# linear bow press plans



## ymurf (Feb 4, 2010)

pm sent.


----------



## wvengineer (Oct 26, 2010)

ymurf said:


> pm sent.


Could you add me to that PM list.

Thanks.


----------



## rutfest (Aug 13, 2006)

wvengineer said:


> Could you add me to that PM list.
> 
> Thanks.


Can I join the PM group? The info would be great!


----------



## ymurf (Feb 4, 2010)

rutfest said:


> Can I join the PM group? The info would be great!


I just sent a couple links that helped me build mine,First has the parts I ordered except the square tubing which I got from McMaster Carr..Second is the press I built mine from.and third is a link to mine that I built.Any other info you need just pm me.
http://www.archerytalk.com/vb/showthread.php?t=1135103
http://www.archerytalk.com/vb/showthread.php?t=1090763
http://www.archerytalk.com/vb/showthread.php?t=1140435


----------



## jlnel (Dec 22, 2009)

thanks



ymurf said:


> I just sent a couple links that helped me build mine,First has the parts I ordered except the square tubing which I got from McMaster Carr..Second is the press I built mine from.and third is a link to mine that I built.Any other info you need just pm me.
> http://www.archerytalk.com/vb/showthread.php?t=1135103
> http://www.archerytalk.com/vb/showthread.php?t=1090763
> http://www.archerytalk.com/vb/showthread.php?t=1140435


----------



## NEWYORKHILLBILLY (Nov 17, 2007)

This thread has plans 

http://www.archerytalk.com/vb/showthread.php?t=1154537


----------



## joelkr (Dec 15, 2010)

Could you please post a drawing of the fingers you made i would like to make some, they look like they will work on my Athens Ibex?


----------



## ymurf (Feb 4, 2010)

Dont remember the link on here but if you do a search here you should find the dxf file.


----------



## ymurf (Feb 4, 2010)

Had a few people ask for the dxf file for fingers.It wasnt my dxf file.It is on this site someplace.I just modified it to my likeing.had some people ask if I liked my aluminum fingers on my press and yes,I have had no trouble with them.If your going to make them just dont use cast aluminum,it may work but think it may be to brittle.Make sure you use a T-76 or something like that.

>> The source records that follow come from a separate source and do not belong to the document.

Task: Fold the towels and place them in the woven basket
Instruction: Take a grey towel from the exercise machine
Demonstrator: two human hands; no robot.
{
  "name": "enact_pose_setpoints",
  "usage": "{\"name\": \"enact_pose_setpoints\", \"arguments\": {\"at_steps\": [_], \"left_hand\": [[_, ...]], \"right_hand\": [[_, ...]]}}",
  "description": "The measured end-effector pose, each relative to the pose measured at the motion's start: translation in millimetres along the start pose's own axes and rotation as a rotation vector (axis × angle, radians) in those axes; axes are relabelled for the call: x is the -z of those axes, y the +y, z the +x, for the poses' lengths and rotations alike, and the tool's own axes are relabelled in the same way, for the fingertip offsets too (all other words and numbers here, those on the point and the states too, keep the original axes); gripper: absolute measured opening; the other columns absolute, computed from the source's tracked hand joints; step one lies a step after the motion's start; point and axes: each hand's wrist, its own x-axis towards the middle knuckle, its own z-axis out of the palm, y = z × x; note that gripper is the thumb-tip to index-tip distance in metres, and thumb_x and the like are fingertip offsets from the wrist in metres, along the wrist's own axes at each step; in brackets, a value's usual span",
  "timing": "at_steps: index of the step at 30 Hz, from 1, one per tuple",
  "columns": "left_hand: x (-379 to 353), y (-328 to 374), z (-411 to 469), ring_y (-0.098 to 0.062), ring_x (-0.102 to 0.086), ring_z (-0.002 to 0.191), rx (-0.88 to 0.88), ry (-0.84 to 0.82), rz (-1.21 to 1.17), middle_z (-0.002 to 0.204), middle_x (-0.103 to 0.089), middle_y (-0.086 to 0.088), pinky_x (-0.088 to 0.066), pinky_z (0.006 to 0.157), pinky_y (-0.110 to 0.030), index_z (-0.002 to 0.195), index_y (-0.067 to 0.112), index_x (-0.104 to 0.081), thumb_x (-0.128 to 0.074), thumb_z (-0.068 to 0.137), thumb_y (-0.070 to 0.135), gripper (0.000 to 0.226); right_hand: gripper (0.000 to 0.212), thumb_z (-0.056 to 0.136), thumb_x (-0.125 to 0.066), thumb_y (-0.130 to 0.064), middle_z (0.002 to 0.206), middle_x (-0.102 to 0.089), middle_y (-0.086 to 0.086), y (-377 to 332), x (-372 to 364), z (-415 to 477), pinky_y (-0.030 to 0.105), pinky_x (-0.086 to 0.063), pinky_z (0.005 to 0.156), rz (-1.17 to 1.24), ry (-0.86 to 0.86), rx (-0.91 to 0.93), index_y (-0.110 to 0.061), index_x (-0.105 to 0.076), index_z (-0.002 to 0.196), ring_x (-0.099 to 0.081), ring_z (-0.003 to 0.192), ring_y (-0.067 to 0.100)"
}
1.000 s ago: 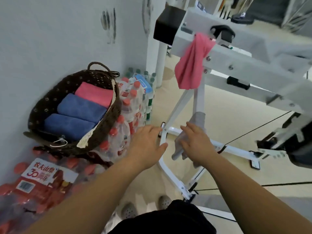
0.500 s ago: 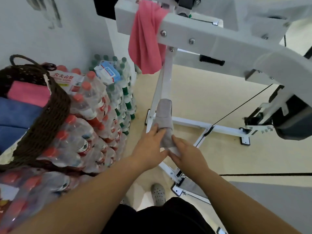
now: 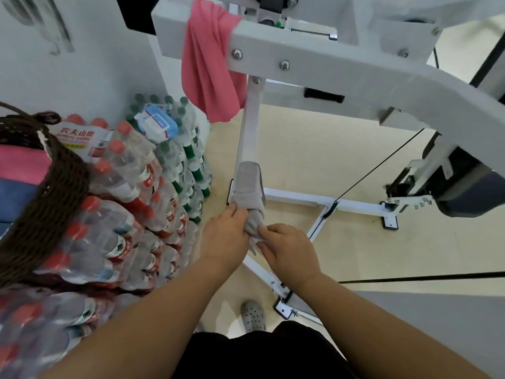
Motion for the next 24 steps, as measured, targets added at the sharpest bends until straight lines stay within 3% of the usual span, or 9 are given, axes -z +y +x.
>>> {"name": "enact_pose_setpoints", "arguments": {"at_steps": [3,6,10,13,20,24], "left_hand": [[5.5,1.3,-0.5,-0.032,-0.05,0.058,-0.04,0.091,-0.053,0.078,-0.056,-0.008,-0.03,0.055,-0.032,0.074,0.021,-0.039,-0.053,0.078,0.015,0.016],[9.9,1.6,-7.0,-0.029,-0.052,0.064,0.03,0.096,-0.071,0.081,-0.056,-0.004,-0.038,0.055,-0.035,0.077,0.015,-0.046,-0.058,0.084,0.014,0.014],[24.3,5.6,-29.6,-0.022,-0.053,0.079,0.015,0.109,-0.245,0.092,-0.056,-0.002,-0.047,0.068,-0.038,0.086,0.014,-0.057,-0.061,0.089,0.013,0.005],[40.3,6.9,-51.8,-0.019,-0.052,0.078,0.092,0.091,-0.389,0.087,-0.057,0.0,-0.047,0.069,-0.04,0.086,0.019,-0.054,-0.057,0.095,0.014,0.01],[53.0,-13.4,-128.0,-0.02,-0.056,0.075,0.403,0.223,-0.545,0.079,-0.061,0.0,-0.048,0.067,-0.038,0.086,0.023,-0.057,-0.057,0.096,0.014,0.014],[65.9,-22.2,-177.1,-0.019,-0.054,0.069,0.518,0.317,-0.574,0.078,-0.061,-0.003,-0.044,0.063,-0.03,0.084,0.023,-0.059,-0.058,0.096,0.01,0.018]], "right_hand": [[0.033,0.088,-0.053,-0.038,0.098,-0.068,0.0,-1.6,-0.6,-0.6,0.039,-0.052,0.067,-0.019,0.007,-0.007,-0.023,-0.069,0.114,-0.063,0.08,0.027],[0.03,0.084,-0.063,-0.035,0.1,-0.067,0.0,-5.1,0.0,-1.2,0.041,-0.053,0.069,-0.026,0.036,-0.019,-0.022,-0.07,0.11,-0.062,0.081,0.028],[0.022,0.085,-0.058,-0.038,0.095,-0.065,-0.004,-8.5,1.2,3.4,0.037,-0.048,0.068,-0.139,0.039,-0.002,-0.025,-0.071,0.098,-0.058,0.08,0.025],[0.011,0.084,-0.063,-0.031,0.087,-0.064,-0.003,-15.6,3.9,7.3,0.036,-0.047,0.063,-0.133,0.074,0.095,-0.024,-0.07,0.089,-0.058,0.076,0.026],[0.022,0.09,-0.051,-0.028,0.095,-0.069,0.002,-43.6,-7.6,1.7,0.04,-0.052,0.081,-0.076,0.041,0.372,-0.019,-0.071,0.094,-0.064,0.087,0.026],[0.026,0.091,-0.047,-0.027,0.097,-0.07,0.002,-74.4,-10.9,-9.5,0.039,-0.055,0.079,-0.108,-0.023,0.54,-0.019,-0.07,0.1,-0.066,0.087,0.025]]}}
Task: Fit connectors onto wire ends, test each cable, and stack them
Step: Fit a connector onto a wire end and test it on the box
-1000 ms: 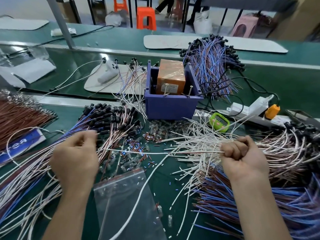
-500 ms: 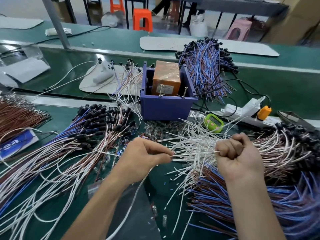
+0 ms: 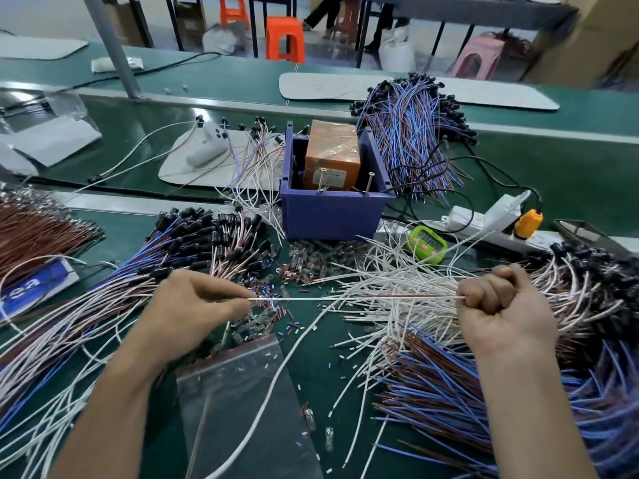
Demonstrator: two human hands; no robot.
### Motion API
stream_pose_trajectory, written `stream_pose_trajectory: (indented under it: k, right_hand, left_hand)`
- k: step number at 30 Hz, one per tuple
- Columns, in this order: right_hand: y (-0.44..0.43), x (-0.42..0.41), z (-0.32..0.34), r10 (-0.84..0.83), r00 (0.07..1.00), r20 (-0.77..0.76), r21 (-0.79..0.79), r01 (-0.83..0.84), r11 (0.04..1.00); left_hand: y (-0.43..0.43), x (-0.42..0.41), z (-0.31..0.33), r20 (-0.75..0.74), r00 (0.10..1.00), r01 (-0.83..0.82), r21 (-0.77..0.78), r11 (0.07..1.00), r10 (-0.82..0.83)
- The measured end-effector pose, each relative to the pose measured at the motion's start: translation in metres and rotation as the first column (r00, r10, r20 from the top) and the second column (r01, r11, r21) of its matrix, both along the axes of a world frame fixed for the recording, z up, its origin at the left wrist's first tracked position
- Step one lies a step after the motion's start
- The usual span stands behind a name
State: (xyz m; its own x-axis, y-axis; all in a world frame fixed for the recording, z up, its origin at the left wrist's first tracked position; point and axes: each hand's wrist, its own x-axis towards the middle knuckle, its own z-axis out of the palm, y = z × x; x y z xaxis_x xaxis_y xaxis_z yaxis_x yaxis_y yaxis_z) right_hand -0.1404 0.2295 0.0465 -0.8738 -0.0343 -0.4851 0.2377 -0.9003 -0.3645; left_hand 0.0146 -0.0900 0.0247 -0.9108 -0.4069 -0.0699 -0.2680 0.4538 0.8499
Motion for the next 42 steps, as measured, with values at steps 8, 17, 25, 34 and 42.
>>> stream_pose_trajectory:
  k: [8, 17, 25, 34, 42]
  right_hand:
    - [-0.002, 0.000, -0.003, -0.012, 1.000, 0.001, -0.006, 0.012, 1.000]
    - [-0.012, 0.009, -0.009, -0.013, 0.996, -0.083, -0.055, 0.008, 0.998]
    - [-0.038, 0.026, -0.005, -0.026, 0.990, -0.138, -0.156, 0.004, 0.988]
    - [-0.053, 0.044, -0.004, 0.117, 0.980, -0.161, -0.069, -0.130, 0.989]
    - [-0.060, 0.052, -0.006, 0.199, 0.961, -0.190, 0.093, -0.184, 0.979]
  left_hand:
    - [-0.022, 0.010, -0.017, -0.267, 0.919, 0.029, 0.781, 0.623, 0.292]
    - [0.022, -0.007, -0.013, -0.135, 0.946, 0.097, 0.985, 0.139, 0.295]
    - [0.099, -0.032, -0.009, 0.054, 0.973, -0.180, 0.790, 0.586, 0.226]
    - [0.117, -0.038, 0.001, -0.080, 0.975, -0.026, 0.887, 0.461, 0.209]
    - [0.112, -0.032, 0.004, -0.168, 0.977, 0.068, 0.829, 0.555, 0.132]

Original EZ Press has aluminum fingers and Havnt heard of any shops having any trouble. I even did a test on mine,I took my fingers and mounted them on a rod on a 2x6 just like on my press and put a winch on the other end on the 2x6. I put a 300# scale in between and winched them with a rod where the limbs would hit on the fingers. I bottomed out the 300# scale with no trouble,Then took the scale out and winched even more,Probably close to 500# with no trouble at all.Our engineer at work said you could probably go to 800#-1000# with no trouble..So if your using aluminum it will be fine..I hear EZ Press is coming out with a $399 press in march..Unless you like making your own stuff you may just want to wait for that,thats a pretty good price.


----------



## roaddogjru (Aug 18, 2008)

I sell the Worm Gear Drive Unit and a complete set of plans for a take-down linear bow press for $130 delivered. The press can be taken apart with 6 bolts and packed into a 6 x 6x 30 inch carton. I also sell the complete press for $400 delivered. If interested I will send you a brochure. E-mail me.

Thanks
Jan
[email protected]


----------



## ymurf (Feb 4, 2010)

roaddogjru said:


> I sell the Worm Gear Drive Unit and a complete set of plans for a take-down linear bow press for $130 delivered. The press can be taken apart with 6 bolts and packed into a 6 x 6x 30 inch carton. I also sell the complete press for $400 delivered. If interested I will send you a brochure. E-mail me.
> 
> Thanks
> Jan
> [email protected]


Id be careful about posting something like this.


----------



## MBXXX (Feb 25, 2010)

What he said......


----------